## WHAT YOU SHOULD DO
What is the number of lines below that hold "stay"? Answer with that number only.

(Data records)

- - - - -

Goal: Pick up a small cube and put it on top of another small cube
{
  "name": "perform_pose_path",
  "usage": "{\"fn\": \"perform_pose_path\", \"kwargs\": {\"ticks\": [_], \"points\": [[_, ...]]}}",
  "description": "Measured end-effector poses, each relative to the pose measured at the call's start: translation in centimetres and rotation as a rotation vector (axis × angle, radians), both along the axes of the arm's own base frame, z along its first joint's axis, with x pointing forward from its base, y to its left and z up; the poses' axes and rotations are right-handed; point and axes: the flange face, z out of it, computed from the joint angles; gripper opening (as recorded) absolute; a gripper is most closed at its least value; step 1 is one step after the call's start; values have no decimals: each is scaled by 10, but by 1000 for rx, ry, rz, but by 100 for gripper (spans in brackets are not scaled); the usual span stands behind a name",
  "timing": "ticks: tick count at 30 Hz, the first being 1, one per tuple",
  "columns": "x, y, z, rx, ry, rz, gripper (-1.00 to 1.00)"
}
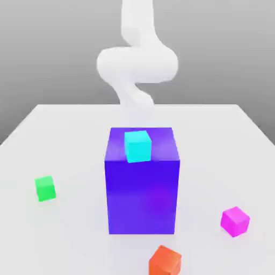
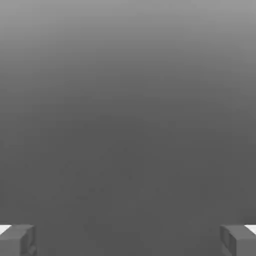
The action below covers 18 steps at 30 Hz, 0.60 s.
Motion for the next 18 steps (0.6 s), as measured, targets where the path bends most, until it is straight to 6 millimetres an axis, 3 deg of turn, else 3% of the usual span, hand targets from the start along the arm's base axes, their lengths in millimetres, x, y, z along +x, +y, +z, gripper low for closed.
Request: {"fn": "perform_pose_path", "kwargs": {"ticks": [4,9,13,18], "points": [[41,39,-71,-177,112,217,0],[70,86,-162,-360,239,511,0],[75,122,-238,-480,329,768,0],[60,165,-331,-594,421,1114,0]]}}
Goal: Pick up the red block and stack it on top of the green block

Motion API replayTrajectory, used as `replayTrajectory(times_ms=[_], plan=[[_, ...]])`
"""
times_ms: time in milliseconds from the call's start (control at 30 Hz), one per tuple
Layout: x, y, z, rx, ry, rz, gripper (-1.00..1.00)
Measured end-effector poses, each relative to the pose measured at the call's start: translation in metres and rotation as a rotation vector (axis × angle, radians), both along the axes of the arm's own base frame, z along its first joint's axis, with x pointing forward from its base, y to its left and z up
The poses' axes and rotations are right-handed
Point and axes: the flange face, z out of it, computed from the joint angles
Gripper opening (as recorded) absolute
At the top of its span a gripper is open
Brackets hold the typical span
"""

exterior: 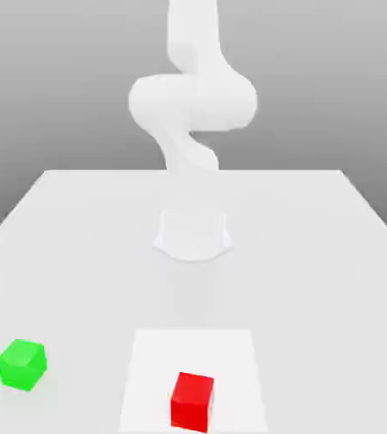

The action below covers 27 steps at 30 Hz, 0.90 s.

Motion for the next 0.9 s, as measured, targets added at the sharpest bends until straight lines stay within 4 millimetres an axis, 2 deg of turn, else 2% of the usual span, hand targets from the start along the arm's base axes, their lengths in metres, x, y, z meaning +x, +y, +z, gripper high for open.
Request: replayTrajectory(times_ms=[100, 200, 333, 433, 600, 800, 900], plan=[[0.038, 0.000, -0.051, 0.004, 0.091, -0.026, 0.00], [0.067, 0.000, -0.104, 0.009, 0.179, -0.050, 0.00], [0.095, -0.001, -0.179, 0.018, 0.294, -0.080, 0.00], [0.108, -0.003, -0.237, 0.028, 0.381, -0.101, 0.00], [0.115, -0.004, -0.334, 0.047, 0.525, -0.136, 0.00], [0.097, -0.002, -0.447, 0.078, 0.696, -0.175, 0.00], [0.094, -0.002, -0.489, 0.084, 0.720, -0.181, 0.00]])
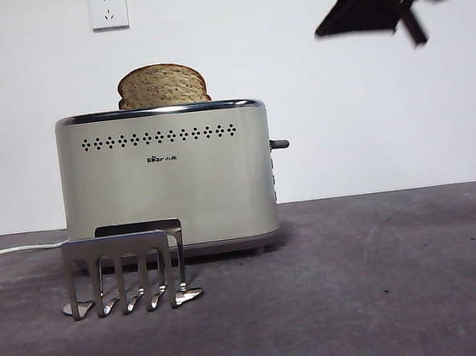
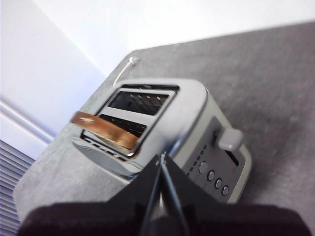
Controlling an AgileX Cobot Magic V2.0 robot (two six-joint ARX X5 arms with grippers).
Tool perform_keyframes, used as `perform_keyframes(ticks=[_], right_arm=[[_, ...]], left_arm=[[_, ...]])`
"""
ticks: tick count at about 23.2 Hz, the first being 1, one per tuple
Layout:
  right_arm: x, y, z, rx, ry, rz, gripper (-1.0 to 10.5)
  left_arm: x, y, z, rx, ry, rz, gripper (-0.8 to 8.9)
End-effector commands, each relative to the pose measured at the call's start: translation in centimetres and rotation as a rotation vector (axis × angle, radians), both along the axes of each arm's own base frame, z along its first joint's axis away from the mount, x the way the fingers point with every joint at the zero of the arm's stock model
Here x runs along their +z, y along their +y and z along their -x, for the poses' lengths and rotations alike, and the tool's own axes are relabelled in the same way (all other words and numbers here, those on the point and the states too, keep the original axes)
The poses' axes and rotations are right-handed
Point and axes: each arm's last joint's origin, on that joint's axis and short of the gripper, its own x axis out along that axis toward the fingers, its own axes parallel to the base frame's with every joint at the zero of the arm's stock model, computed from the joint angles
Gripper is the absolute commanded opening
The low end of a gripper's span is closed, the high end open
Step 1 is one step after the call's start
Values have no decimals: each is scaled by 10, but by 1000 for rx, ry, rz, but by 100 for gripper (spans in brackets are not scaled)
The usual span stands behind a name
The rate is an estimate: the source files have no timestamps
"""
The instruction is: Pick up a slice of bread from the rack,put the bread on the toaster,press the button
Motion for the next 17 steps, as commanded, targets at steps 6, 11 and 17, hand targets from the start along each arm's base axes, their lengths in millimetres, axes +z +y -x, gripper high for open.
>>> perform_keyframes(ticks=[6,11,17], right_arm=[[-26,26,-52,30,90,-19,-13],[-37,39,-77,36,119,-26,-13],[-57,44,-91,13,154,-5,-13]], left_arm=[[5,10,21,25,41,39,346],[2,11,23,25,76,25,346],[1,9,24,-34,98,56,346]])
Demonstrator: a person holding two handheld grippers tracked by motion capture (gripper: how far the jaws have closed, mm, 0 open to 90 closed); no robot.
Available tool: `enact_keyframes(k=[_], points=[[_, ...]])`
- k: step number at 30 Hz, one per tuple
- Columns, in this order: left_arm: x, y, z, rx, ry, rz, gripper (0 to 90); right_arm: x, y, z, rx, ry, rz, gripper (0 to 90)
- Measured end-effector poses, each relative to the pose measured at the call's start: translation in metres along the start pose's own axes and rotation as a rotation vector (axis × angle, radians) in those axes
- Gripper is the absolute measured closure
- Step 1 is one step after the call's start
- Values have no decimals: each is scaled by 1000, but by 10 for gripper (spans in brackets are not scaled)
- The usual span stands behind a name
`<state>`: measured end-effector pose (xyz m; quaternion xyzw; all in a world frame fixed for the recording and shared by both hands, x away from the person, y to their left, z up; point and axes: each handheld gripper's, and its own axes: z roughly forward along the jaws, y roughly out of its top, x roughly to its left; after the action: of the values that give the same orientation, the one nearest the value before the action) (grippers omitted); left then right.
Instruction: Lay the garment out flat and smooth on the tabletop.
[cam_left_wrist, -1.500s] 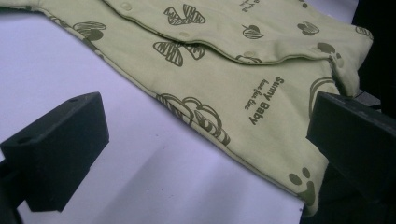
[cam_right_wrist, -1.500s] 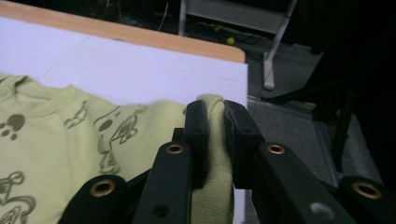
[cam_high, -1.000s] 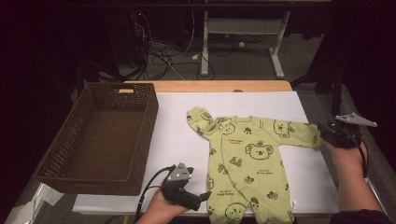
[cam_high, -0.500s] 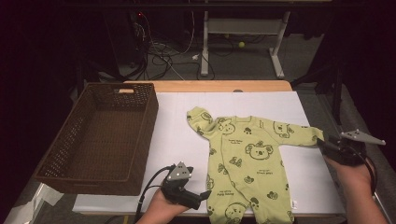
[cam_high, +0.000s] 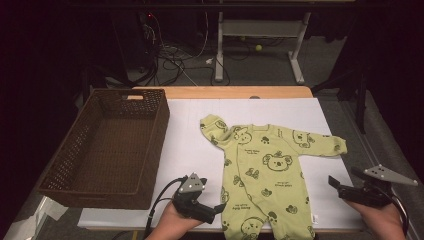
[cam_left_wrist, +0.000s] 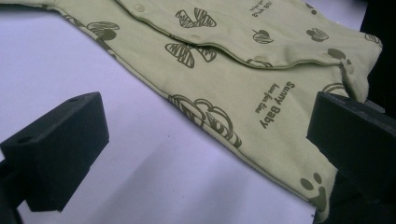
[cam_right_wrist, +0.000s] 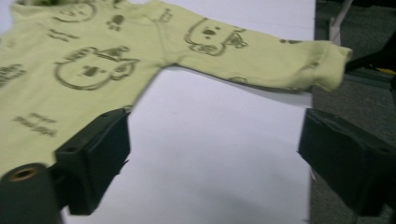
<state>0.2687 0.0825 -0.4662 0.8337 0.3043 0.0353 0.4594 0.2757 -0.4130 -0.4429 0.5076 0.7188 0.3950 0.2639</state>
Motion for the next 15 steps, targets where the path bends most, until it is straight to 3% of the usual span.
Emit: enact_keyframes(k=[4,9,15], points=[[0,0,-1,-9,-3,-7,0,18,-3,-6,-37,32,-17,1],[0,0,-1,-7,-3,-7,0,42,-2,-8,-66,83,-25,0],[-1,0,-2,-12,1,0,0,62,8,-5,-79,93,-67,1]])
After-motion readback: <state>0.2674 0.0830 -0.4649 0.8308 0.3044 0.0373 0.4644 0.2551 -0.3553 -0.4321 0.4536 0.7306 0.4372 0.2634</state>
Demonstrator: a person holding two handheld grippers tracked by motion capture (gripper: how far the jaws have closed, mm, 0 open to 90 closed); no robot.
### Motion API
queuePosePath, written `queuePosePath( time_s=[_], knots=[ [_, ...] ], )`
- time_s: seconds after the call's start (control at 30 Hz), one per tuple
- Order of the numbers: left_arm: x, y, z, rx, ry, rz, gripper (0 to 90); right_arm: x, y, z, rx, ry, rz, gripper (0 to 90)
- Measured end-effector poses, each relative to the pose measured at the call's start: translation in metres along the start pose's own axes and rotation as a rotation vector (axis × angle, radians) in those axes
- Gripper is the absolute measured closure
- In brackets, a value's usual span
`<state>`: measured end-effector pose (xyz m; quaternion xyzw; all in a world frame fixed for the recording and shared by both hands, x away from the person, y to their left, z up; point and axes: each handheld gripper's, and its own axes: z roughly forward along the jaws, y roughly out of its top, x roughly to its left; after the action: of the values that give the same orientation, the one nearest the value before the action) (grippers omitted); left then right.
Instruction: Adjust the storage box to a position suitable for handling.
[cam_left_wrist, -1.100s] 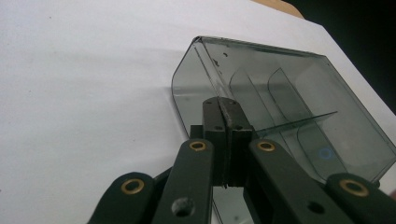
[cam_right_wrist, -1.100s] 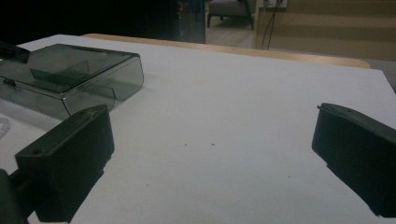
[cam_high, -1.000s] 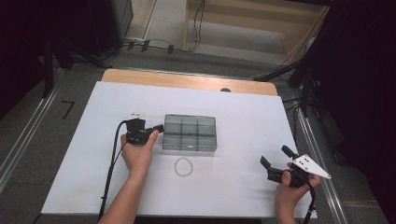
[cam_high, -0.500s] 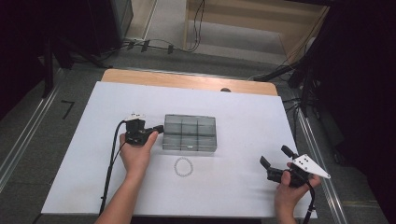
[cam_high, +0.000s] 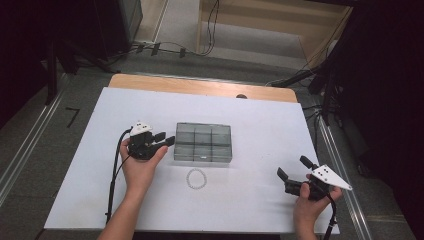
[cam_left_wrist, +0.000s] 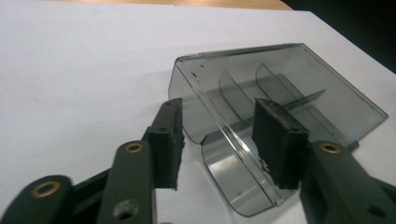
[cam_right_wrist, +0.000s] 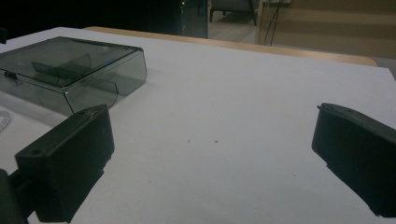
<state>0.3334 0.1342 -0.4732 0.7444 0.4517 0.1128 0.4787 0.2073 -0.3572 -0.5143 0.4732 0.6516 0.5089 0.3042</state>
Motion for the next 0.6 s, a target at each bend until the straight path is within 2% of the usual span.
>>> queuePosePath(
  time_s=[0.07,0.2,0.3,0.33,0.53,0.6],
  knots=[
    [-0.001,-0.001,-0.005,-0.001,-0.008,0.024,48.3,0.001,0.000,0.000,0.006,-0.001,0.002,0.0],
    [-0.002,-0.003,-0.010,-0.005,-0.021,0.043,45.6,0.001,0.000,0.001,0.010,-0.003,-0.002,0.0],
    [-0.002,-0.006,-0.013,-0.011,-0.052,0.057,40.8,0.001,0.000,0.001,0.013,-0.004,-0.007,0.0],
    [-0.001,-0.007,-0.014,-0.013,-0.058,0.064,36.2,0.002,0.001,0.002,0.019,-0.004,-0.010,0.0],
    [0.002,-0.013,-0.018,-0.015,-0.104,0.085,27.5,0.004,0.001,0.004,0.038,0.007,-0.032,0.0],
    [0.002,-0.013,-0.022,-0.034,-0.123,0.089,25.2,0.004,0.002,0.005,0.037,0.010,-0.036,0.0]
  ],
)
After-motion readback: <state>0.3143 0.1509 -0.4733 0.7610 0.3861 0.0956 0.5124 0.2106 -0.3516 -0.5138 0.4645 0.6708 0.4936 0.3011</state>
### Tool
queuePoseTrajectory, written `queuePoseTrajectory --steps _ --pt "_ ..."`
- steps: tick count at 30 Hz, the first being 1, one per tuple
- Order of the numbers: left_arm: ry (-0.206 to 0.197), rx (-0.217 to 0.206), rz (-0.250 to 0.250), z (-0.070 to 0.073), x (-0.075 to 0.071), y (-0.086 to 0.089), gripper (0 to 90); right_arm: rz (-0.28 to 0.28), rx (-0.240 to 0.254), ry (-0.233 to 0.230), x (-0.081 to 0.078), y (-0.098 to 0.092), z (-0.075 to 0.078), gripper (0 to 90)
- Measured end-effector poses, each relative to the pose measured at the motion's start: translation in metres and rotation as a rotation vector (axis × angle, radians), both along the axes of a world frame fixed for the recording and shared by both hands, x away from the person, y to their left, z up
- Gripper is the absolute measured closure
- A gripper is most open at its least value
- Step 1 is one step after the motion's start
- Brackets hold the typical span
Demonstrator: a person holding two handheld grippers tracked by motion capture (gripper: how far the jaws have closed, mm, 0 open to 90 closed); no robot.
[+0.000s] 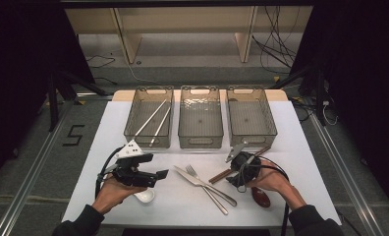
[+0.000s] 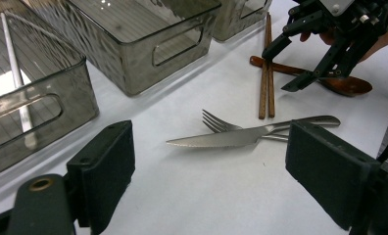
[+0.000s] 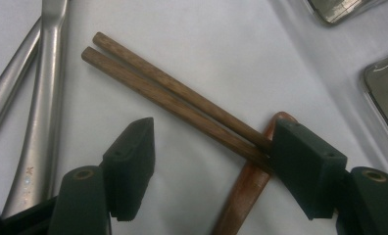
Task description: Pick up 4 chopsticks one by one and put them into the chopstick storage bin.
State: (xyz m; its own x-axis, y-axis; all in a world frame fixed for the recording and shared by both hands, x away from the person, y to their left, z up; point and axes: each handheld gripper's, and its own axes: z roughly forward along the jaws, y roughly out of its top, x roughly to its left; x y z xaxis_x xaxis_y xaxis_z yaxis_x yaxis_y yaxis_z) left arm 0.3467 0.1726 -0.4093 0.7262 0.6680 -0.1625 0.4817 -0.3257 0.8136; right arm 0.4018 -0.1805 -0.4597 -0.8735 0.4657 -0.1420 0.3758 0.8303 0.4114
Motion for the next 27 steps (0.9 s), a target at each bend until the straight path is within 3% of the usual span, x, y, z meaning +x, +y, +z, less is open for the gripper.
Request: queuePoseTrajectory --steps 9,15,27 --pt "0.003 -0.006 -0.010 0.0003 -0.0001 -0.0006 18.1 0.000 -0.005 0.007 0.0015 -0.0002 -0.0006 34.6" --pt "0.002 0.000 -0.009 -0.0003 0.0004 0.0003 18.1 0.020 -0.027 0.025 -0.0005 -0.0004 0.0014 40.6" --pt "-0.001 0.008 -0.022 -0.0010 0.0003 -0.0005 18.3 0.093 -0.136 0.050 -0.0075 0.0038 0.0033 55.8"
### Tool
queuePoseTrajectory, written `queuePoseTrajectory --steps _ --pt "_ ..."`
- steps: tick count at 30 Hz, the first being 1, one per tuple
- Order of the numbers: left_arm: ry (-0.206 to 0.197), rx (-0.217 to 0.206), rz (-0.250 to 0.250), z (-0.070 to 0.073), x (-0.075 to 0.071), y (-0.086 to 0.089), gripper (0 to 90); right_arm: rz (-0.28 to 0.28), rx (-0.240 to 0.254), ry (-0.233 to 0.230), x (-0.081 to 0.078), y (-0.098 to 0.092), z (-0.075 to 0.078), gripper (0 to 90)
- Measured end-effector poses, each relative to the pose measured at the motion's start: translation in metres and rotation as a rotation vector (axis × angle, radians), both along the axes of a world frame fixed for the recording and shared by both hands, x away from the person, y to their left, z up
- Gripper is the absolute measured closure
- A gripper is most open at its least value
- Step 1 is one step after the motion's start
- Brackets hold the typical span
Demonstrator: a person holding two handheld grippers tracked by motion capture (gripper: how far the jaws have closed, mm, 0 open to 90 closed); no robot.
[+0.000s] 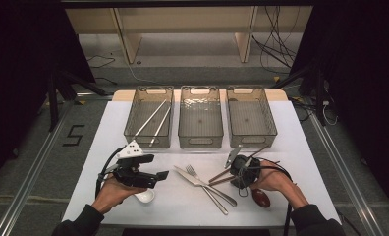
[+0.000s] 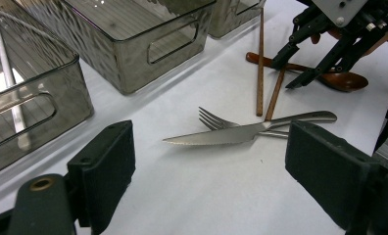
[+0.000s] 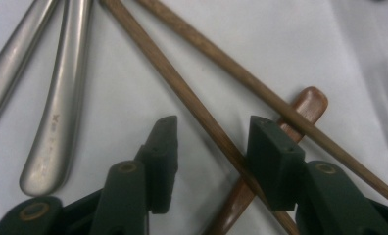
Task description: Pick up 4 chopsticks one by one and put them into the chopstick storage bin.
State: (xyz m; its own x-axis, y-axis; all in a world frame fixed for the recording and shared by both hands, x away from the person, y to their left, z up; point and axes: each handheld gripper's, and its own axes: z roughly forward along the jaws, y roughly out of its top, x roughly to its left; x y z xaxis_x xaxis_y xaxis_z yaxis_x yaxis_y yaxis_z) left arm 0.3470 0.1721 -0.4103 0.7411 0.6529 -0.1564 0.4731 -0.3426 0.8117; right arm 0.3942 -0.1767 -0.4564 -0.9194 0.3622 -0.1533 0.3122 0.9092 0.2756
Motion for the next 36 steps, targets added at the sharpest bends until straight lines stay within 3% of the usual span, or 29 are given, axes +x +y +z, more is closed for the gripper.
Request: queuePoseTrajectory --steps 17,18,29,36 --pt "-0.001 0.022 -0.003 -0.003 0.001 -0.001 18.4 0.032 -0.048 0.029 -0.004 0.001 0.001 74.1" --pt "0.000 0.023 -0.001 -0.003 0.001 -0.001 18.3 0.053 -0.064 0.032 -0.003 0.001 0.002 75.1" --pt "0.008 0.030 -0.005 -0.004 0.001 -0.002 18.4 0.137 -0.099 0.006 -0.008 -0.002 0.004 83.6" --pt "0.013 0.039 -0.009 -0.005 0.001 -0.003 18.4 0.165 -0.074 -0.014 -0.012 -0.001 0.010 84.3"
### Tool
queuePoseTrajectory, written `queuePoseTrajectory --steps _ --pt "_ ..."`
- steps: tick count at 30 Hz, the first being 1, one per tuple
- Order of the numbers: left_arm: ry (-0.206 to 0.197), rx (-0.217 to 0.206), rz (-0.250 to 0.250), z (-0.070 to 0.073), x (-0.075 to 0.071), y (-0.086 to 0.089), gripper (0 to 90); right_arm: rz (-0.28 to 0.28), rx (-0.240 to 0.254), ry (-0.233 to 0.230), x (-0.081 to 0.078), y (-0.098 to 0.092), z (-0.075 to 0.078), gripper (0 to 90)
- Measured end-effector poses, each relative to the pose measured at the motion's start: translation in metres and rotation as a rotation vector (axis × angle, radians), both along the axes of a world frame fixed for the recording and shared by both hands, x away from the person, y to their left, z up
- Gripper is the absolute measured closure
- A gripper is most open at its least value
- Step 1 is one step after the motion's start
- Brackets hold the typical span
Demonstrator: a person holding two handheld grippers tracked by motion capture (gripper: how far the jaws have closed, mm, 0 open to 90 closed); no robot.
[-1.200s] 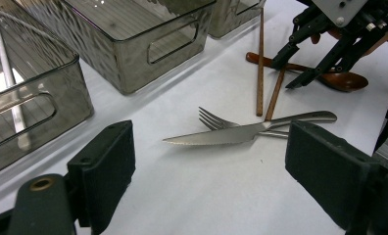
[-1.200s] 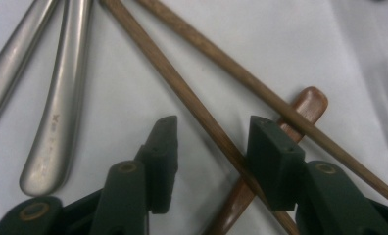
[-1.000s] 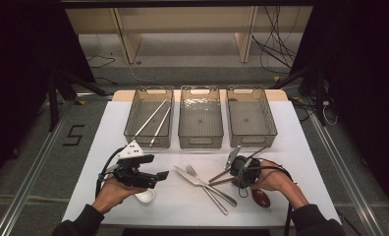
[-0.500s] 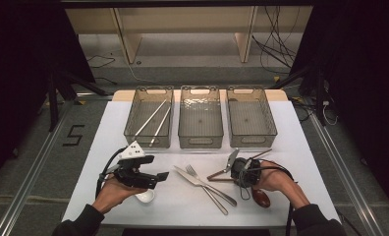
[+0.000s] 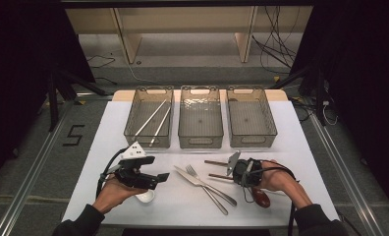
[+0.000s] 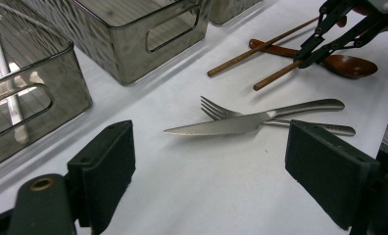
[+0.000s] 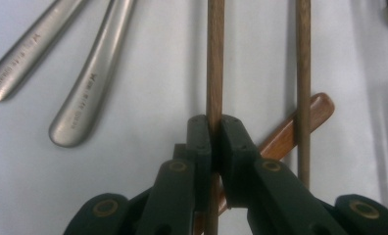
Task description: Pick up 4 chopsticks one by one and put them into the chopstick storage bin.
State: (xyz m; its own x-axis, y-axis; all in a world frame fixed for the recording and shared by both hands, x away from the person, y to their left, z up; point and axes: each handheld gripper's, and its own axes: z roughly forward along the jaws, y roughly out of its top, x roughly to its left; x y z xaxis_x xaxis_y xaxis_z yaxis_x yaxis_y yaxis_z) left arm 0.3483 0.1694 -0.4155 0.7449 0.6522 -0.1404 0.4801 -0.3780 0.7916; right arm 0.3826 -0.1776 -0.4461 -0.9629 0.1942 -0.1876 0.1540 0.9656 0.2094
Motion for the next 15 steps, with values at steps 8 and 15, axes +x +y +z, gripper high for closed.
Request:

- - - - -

## SOLUTION TO THIS TASK
2